Deux ans de plus, encore. Dix huit ans et toutes ses dents. Félicitation Aleksey, te voilà majeur. Et ceci est la dernière année de sa récréation. La dernière semaine, même, si l'on pu dire. Et j'ajouterais même le dernier
jour. Encore à traînasser dans les rues et voilà où elle en est, accostée par des lourds qu'elle semble connaître mais a oubliés. Et puis une tête blonde apparait, comme si de rien n'était et prend sa défense tel un chevalier blanc mal peigné. Finalement, tout ce qu'elle lui a décoché était son prénom et elle est repartie une clope au bec. A quoi ça servait ? Dans quelques heures elle serait dans l'avion en direction de cette neige et de cette glace qui entourait son cœur. Russie, Russie, Ô douce Russie où repose ses moeurs et ses peurs, bientôt elle reviendrait fouler ton sol de ses pieds. Et bientôt, Russie, elle laissera son corps souillé s'étaler sur ta froideur hivernale en écoutant les rires malsains danser. Et bientôt, Russie, elle verra leurs sourires obscènes se braquer sur elle pour la mitrailler de paroles et de mises en scènes.
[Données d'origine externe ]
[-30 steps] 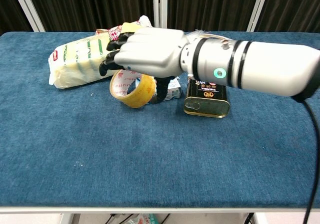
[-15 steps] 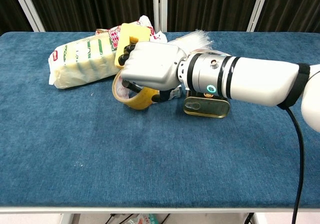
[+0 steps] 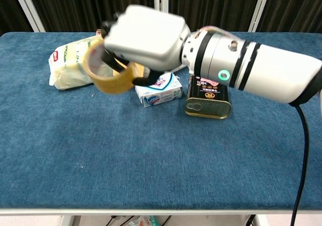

Et bientôt, Russie, elle viendra faire couler sur ce si beau blanc son sang écarlate pétillant.
▬ snow is the one who says stop to the time.
Un, deux ;
On lui crève les yeux.
Trois, quatre ;
Un chef d'oeuvre digne d'un peintre.
Cinq, six ;
Le rouge n'est-il pas magnifique ?
Des rires, des moqueries. Elle a fui et c'est enfermé mais ce n'était que pour retomber dans le même gouffre. Elle n'avait pas prévu de se faire prendre par d'anciennes connaissances qu'elle a lâché du jour au lendemain et avait qui elle avait quelques petits comptes à régler. T'as failli y passer, Aleks. Toi, là, couchée dans cette ruelle, les yeux clos avec ta mine dégueux et un filet de sang au coin des lèvres, pâteux. Finalement, Aleks, quelqu'un aura fait pour toi ce que tu rêvais de faire depuis bien longtemps. Tu t'étais emmêlée dans le rouleau de fils de la vie. Non, en fait, t'étais jamais partie. Y'avait toujours eu cette boule qui t'empêchait d'avancer et qui te retenait un peu plus chaque jour. Tu as fermé les portes d'un monde triste et gris où la neige était ta seule amie, t'as fermé les yeux sur des sourires moqueurs et des paroles railleuses pour les rouvrir sur cette terre haute en couleurs, qui respirait la joie et le bonheur. Toi avec ta mine pâle dégueulasse, toi avec tes vingt ans, presque vingt et un, ton paquet de clopes et les deux boîtes d'anti-dépresseurs que tu trimballes dans tes poches.
La vie a un sens de l'humour tordu.
Mais la mort est tombée dans un champs de drogue.
Bonne année en retard, Aleksey, et tous mes vœux pour te réveiller.